What you should write out is every line from the one containing "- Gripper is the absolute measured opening" to the end of the data, exactly and with nothing else.

—————

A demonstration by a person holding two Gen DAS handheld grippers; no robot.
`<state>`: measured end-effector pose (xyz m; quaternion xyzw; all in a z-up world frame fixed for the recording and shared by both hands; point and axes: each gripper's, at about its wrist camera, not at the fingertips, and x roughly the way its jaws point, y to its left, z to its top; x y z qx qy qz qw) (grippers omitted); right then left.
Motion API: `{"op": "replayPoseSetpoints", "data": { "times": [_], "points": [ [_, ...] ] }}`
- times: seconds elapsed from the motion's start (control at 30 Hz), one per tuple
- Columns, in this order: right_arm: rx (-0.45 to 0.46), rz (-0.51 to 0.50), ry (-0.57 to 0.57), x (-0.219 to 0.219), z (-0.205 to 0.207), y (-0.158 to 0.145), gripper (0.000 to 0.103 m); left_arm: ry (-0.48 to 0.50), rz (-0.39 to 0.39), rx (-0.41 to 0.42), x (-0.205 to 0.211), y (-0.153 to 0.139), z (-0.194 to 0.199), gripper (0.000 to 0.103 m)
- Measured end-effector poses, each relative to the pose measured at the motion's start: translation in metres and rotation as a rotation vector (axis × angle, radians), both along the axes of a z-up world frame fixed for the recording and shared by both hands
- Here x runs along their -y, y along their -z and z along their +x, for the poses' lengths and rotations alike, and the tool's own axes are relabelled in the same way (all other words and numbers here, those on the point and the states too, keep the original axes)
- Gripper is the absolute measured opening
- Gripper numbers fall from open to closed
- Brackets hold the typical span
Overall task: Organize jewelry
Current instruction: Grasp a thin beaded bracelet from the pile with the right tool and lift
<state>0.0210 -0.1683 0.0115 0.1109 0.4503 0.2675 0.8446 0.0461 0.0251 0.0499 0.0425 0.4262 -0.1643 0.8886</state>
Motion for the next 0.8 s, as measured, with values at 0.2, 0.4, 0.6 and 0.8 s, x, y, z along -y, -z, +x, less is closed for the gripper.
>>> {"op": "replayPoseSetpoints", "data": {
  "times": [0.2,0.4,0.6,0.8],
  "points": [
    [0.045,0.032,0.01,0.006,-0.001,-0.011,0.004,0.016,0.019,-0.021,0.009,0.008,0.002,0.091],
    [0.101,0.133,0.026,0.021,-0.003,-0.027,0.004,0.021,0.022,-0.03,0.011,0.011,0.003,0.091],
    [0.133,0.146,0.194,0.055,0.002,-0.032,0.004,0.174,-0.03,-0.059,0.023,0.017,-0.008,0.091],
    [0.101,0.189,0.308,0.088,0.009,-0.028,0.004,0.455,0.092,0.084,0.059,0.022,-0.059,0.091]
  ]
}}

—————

Output below:
- Gripper is the absolute measured opening
- Gripper numbers fall from open to closed
- Brackets hold the typical span
Overall task: Organize jewelry
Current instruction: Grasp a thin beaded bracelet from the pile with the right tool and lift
<state>0.0210 -0.1683 0.0115 0.1109 0.4503 0.2675 0.8446 0.0461 0.0251 0.0499 0.0425 0.4262 -0.1643 0.8886</state>
Motion for the next 0.8 s, as measured, with values at 0.2, 0.4, 0.6 and 0.8 s, x, y, z along -y, -z, +x, less is closed for the gripper.
>>> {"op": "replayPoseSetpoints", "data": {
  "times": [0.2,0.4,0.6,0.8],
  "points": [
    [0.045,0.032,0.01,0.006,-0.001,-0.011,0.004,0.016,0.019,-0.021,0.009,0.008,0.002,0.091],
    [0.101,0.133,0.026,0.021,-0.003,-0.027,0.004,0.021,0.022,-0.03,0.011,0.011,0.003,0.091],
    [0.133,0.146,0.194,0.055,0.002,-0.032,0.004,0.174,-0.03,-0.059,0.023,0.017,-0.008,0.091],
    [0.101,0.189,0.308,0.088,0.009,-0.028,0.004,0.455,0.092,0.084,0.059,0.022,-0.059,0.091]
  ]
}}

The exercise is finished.